«Estarreja tem feito um percurso consistente»
Diário de Aveiro: Em que pé está o projeto para a qualificação do centro urbano de Estarreja?
Diamantino Sabina: A primeira fase foi lançada a concurso – apenas o projeto. A obra será financiada pelo Portugal 2030 e prevemos que esteja em curso nos próximos dois anos. Com a imprevisibilidade do mercado e morosidade do processo de contratação é sempre difícil prever esse calendário. A reabilitação do miolo da cidade é relevante para a implementação duma nova modernidade urbana e afirmação da cidade. É um convite ao investimento. Aliamos a isso o já incrementado crescimento da cidade para sul e para norte, com novas e renovadas infra-estruturas.

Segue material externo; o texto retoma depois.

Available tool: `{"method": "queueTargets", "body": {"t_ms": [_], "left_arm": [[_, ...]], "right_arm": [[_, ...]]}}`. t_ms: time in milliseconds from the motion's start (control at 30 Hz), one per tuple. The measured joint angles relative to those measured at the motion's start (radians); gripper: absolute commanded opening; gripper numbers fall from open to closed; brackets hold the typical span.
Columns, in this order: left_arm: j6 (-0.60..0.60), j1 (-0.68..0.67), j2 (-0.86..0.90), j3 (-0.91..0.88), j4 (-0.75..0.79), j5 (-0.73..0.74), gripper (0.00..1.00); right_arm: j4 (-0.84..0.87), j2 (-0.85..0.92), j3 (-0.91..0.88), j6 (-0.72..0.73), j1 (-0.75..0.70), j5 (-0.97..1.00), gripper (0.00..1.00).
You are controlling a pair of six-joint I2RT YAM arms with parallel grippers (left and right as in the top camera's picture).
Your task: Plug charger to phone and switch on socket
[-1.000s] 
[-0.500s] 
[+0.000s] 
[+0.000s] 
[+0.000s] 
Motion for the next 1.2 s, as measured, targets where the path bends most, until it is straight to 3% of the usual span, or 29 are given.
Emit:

A habitação é um problema preocupante no concelho?
A habitação é um problema preocupante não só em Estarreja mas em todo Portugal continental. Há muito a fazer neste campo e não depende só dos municípios. Depende essencialmente do Estado central e da necessária desburocratização dos processos. Temos de incentivar o investimento em nova construção, é certo, mas não chega. Na minha opinião, a reabilitação é chave. Em Estarreja, dos cerca de 11 mil fogos existentes, 1.870 estão devolutos. A exemplo do nosso esforço nesta senda, todo o perímetro urbano (zona de construção) do concelho é já ARU - Área de Reabilitação Urbana, mas há que implementar novas medidas de estímulo para que parte substancial desses fogos passem a ser utilizados para habitação.
O que vai mudar na Estrada Nacional 109 com a sua municipalização?

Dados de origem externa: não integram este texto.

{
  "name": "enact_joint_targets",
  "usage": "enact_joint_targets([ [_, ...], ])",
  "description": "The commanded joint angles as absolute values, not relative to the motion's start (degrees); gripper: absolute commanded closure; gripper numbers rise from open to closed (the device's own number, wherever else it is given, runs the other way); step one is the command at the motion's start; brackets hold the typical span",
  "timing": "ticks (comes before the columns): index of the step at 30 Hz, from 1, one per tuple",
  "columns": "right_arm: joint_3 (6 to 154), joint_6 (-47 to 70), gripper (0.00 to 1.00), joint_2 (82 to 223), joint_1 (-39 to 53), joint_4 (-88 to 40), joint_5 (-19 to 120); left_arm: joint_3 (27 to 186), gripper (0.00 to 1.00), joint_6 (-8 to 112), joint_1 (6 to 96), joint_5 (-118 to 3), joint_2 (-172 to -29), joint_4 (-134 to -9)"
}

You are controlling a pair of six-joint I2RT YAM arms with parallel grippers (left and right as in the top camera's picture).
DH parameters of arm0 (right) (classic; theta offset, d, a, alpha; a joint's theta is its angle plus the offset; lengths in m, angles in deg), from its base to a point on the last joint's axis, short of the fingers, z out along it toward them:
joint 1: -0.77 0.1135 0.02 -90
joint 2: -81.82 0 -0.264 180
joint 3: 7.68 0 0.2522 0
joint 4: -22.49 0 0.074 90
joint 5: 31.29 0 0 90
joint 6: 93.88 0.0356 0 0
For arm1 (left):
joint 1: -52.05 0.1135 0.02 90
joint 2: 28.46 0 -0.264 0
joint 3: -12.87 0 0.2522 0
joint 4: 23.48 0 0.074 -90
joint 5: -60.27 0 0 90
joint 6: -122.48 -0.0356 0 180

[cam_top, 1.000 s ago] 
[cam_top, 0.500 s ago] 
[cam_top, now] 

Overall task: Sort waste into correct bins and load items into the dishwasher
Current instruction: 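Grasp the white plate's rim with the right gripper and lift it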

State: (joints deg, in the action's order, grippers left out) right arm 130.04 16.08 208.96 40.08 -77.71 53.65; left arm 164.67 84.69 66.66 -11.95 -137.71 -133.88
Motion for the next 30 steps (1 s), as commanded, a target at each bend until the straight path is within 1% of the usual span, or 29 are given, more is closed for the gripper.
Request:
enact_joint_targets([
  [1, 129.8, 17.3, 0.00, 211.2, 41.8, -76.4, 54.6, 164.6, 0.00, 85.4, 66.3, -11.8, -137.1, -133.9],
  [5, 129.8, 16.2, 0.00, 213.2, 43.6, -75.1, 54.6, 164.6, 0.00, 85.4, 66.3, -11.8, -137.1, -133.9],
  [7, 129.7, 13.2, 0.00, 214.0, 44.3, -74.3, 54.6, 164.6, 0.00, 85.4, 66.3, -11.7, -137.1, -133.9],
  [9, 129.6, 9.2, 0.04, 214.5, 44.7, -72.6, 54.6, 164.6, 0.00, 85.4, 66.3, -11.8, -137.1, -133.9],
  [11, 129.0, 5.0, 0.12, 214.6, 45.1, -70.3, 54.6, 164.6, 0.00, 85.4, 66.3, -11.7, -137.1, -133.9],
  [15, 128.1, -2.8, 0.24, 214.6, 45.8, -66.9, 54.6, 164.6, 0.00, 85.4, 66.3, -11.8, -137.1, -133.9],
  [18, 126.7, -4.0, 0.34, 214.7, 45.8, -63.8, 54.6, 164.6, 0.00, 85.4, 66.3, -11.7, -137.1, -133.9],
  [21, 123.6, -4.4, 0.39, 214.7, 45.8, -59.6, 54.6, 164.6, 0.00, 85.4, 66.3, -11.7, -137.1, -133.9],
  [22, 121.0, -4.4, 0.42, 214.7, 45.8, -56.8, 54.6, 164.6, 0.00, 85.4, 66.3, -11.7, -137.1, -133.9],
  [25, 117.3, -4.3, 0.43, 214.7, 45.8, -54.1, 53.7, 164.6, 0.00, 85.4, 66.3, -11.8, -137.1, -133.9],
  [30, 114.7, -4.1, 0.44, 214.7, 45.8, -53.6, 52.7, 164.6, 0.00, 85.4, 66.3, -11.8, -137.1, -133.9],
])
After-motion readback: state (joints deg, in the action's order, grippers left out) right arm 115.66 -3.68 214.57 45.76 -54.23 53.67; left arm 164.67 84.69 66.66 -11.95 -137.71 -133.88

A mudança está em curso. A primeira fase, que compreende o troço que inicia em Angeja e acaba na rotunda do Hospital de Salreu, já iniciou. Prevemos que nos próximos três a quatro meses se conclua toda a sua pavimentação. A segunda fase, da rotunda do Falcão a Válega, prevê um investimento mais significativo. Há uma parte do troço que requer uma revisão às infra-estruturas de água (Falcão), tendo sido necessário lançar o concurso em conjunto com a AdRA – Águas da Região de Aveiro. Prevemos o início da obra nos próximos seis a oito meses. Em 2026, toda a EN109 no território de Estarreja estará devidamente pavimentada.